The following data has a line with "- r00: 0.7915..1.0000" and a line with "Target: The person". Write out exactly those lines and all the lines between them.

(Excerpts from a dataset)
****************************************

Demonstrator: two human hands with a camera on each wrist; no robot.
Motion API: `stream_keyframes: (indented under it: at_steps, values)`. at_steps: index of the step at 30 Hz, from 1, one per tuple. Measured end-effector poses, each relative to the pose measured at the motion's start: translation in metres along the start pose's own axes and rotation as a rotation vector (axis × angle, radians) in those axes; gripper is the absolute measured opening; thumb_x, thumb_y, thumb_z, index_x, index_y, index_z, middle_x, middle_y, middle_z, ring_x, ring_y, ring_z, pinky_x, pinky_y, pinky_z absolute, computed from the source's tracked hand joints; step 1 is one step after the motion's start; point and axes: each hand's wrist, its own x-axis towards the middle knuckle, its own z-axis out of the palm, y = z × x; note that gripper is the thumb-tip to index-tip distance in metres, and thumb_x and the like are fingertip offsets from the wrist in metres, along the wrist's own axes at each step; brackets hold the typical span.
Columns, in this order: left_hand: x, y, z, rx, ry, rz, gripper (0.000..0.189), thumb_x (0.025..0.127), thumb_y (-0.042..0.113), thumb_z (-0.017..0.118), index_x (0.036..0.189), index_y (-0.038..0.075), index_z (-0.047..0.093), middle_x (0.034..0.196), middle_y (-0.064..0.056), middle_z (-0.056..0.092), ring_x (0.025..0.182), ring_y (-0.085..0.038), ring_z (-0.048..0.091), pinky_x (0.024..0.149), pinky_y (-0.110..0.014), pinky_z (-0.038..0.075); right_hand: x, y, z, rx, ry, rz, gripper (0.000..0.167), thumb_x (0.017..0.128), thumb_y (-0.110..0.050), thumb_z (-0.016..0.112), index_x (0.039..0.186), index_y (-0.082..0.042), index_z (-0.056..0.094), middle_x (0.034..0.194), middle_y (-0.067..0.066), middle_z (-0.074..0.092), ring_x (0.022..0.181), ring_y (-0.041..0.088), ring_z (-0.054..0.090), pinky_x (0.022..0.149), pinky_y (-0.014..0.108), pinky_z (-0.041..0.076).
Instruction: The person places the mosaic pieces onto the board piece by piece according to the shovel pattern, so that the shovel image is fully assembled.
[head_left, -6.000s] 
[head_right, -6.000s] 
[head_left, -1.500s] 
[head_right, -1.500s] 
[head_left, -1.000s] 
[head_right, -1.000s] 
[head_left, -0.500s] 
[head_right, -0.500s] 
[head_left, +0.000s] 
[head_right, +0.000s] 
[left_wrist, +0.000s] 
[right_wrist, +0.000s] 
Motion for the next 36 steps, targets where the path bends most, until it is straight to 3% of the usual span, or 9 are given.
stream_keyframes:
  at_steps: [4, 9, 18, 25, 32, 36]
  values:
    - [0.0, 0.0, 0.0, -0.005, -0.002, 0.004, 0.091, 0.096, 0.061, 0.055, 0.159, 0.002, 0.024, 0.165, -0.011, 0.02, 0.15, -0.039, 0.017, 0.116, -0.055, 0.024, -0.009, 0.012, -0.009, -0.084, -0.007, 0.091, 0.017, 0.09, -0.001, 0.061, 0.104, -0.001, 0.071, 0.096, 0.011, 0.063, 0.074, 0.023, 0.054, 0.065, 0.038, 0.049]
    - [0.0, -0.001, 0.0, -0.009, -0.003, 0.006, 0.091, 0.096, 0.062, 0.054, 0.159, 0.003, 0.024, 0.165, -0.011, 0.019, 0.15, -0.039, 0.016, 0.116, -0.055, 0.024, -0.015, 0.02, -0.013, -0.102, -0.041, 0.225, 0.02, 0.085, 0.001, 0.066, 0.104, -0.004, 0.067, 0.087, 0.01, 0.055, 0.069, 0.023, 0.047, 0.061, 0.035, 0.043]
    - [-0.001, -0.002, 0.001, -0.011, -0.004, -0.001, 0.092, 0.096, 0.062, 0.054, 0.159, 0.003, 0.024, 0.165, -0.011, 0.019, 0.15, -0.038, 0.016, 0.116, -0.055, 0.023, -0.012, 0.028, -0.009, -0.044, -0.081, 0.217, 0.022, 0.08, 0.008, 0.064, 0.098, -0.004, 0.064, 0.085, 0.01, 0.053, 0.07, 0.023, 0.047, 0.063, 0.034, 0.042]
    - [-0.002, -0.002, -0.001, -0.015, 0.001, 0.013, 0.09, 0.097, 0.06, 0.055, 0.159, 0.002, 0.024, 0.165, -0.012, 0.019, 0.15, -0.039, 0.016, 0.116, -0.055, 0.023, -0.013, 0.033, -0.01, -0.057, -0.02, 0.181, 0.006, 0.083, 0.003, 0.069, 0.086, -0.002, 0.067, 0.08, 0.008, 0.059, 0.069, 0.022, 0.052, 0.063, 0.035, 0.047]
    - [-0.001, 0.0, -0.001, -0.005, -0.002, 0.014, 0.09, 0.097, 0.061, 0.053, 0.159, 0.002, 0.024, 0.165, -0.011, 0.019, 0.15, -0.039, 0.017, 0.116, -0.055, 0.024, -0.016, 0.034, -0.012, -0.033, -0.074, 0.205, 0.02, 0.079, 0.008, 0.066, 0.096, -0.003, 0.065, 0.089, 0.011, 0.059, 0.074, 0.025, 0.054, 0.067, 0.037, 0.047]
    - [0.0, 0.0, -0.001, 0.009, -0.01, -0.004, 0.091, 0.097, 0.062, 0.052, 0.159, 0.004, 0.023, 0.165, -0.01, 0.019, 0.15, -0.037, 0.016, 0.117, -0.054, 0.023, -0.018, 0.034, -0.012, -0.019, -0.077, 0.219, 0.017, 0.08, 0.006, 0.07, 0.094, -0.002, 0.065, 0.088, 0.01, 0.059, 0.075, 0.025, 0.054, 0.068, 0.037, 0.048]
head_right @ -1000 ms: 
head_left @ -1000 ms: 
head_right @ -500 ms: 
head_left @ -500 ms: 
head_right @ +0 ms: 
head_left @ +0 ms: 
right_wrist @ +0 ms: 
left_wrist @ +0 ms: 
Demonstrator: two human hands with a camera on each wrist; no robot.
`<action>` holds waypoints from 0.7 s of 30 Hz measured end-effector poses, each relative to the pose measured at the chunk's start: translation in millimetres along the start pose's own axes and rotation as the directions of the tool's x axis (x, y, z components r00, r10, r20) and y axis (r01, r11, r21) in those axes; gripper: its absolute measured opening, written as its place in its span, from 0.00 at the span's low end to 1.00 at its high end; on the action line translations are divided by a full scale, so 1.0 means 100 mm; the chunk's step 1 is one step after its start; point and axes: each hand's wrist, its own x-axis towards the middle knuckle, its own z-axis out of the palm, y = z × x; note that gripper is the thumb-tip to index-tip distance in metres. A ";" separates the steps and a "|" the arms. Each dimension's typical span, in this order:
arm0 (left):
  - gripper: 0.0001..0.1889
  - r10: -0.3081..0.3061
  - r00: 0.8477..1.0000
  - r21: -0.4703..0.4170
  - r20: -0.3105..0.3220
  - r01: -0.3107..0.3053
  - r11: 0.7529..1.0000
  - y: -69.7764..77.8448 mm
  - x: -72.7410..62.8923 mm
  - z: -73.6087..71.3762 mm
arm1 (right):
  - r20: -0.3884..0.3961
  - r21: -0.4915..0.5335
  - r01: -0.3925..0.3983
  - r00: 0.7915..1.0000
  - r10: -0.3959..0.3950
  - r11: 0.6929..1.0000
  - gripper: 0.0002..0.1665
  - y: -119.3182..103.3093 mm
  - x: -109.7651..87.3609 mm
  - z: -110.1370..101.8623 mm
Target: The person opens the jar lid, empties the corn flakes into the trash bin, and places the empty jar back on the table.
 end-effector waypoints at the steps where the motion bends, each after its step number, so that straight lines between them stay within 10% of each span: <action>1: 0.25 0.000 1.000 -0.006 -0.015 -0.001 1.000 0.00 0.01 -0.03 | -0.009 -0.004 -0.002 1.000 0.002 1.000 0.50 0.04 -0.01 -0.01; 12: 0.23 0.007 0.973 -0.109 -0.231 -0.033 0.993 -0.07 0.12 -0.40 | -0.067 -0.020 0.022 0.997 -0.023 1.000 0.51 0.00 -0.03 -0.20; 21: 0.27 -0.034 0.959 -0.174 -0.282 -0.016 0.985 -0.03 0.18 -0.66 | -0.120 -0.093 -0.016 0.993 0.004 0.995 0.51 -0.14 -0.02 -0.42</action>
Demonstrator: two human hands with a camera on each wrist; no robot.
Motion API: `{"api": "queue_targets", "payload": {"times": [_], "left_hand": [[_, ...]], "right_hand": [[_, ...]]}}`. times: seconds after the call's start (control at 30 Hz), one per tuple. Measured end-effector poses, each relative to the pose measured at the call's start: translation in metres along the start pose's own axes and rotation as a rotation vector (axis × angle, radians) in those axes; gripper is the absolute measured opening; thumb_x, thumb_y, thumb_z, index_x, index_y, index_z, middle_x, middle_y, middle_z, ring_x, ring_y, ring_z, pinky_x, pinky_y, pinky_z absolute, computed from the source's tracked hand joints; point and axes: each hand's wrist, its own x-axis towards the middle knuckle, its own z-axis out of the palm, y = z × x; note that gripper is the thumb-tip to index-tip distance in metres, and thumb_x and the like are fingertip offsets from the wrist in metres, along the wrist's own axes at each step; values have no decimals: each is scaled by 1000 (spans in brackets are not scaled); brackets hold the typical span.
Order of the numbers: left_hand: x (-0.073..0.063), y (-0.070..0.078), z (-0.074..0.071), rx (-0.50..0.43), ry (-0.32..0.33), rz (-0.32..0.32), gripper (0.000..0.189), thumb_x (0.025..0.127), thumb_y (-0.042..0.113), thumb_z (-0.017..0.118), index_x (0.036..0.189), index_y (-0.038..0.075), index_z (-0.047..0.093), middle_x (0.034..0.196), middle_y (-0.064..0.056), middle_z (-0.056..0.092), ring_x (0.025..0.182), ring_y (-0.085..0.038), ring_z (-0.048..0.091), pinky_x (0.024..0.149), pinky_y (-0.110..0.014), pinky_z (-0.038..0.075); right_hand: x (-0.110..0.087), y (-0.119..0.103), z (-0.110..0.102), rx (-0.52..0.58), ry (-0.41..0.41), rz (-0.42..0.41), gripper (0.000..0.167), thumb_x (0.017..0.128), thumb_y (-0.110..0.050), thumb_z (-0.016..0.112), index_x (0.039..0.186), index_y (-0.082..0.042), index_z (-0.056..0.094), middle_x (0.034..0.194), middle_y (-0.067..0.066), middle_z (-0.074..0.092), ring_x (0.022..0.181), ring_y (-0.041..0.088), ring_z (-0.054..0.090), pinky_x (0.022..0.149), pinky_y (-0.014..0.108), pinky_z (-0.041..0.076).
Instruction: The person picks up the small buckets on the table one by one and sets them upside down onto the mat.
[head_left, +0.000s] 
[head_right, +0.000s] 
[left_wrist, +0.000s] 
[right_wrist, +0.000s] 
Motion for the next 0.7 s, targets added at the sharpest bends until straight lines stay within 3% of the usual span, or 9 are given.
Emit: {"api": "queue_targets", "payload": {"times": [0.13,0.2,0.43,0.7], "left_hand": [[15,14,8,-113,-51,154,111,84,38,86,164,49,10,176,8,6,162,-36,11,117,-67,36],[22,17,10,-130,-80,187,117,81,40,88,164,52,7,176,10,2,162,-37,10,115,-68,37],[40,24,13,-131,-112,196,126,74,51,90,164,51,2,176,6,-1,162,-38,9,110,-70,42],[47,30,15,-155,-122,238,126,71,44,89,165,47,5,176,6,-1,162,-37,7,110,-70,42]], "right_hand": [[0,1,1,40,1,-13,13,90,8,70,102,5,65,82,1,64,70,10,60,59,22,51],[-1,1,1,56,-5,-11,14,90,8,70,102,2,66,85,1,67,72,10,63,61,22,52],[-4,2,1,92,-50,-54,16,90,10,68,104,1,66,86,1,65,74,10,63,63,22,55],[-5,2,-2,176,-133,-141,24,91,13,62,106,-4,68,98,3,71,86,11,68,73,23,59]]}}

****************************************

→ Written reply:
  - r00: 0.7915..1.0000
  - r10: -0.3959..0.3950
  - r11: 0.6929..1.0000
  - gripper: 0.0002..0.1665
  - y: -119.3182..103.3093 mm
  - x: -109.7651..87.3609 mm
  - z: -110.1370..101.8623 mm
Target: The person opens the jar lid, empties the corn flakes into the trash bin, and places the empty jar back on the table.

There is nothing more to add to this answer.